Have you been able to find help to hopefully secure permanent housing?
The situation with us, as with so many others, is that it’s not as simple as getting on Section 8 or to qualify for affordable housing. I still have to pass credit checks, and with three evictions in five years, no one is beating down the door to rent to us. I made choices of food over rent, getting the car fixed instead of rent and a job loss where I couldn't pay rent. I didn't know then as much as I know now about the help out there for those living in a "regular" rental. We need a forgiving landlord in the Hermitage area on the bus line. That's a pretty tall order. I keep my mind busy with writing, making a scrapbook, my dog Faith and adult coloring books. I believe that God will present an opportunity to us that'll be right for us. Two years ago, we did find someone to rent to us in Lebanon but that was a bad choice. A month and a half after moving in, the car broke down and there's no public transportation to get Paul (my son) or myself to and from work. It ended again with a formal request to move out.
Why is it so important for vendor writing to be included in The Contributor?

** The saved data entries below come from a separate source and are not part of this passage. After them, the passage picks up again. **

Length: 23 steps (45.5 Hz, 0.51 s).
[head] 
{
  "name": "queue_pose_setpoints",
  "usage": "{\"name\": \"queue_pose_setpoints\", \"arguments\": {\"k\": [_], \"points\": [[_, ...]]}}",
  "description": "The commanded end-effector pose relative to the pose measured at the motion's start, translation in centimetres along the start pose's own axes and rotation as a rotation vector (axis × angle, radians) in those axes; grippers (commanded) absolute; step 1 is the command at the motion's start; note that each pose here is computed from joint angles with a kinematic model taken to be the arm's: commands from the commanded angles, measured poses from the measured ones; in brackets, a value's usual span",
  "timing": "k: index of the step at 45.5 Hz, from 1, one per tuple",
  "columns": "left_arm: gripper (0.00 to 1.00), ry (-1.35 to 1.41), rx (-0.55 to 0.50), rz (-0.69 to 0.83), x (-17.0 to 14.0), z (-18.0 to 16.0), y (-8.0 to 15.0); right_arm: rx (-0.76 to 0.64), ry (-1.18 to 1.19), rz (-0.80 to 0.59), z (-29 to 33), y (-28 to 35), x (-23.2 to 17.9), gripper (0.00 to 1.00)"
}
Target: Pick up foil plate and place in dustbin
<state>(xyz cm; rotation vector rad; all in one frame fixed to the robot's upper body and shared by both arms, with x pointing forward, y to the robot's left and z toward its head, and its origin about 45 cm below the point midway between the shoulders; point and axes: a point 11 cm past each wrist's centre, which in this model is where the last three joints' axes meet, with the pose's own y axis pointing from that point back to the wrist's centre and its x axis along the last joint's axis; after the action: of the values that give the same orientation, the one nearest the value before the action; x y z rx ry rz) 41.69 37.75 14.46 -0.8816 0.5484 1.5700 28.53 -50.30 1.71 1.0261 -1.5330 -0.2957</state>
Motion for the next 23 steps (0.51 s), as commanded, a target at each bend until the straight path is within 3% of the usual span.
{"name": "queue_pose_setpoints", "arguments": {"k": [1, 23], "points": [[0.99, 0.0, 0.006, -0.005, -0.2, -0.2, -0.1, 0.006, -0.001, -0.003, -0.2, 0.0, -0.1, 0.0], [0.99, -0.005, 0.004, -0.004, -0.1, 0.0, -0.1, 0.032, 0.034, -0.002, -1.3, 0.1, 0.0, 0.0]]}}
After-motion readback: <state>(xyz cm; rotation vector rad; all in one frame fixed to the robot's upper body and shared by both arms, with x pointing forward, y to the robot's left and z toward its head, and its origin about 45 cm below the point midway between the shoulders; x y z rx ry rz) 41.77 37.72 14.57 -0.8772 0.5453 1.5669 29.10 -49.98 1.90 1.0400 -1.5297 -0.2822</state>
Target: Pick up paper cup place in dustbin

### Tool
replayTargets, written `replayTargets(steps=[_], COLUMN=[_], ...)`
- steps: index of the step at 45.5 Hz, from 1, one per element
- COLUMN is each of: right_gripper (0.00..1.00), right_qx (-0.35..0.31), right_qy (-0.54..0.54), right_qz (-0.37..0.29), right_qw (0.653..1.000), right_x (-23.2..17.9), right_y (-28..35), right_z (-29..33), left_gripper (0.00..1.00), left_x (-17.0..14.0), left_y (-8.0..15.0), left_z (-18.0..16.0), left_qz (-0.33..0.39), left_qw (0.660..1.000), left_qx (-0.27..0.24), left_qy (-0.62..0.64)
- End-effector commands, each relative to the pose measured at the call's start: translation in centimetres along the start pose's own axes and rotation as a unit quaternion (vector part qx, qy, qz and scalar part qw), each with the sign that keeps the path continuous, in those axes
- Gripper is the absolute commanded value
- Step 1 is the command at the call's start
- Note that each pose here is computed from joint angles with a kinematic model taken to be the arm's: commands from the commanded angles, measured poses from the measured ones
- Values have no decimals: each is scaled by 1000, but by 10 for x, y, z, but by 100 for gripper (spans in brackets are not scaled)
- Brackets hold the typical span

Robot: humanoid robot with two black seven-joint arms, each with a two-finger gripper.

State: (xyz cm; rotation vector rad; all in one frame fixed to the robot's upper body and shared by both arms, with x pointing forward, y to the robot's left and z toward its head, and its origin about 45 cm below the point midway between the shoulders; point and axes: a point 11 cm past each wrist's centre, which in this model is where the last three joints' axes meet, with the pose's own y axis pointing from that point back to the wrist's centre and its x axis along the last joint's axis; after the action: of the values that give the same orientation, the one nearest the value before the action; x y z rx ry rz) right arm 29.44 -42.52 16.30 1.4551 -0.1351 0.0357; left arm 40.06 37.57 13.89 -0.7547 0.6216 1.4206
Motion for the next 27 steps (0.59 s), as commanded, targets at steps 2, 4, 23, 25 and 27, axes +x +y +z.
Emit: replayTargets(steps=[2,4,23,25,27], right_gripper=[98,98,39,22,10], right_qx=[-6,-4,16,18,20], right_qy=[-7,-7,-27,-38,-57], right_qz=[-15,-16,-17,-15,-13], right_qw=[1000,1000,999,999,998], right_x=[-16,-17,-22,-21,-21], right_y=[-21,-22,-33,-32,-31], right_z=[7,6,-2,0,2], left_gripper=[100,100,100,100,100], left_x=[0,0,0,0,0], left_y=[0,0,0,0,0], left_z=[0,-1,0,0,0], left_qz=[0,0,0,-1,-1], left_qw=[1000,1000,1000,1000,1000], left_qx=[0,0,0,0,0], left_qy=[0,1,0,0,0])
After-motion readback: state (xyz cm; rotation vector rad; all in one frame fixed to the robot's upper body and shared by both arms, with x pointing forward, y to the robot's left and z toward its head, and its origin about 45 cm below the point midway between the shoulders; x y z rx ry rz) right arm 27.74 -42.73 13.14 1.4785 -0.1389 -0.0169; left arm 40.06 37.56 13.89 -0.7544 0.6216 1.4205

The Contributor is a street paper sold by the homeless or formerly homeless. The Contributor is about the homeless, us, the vendors. My friends and customers have told me many times that the vendor writings and poems are some of their favorite. Who better to discuss and talk about homelessness than those who have or are going through it? I feel it gives new light to those reading it. I hope it makes the reader think, "Wow, I never thought about it like that." I encourage every vendor to submit at least two times a month. Those who say they can't write, well, I said the same thing.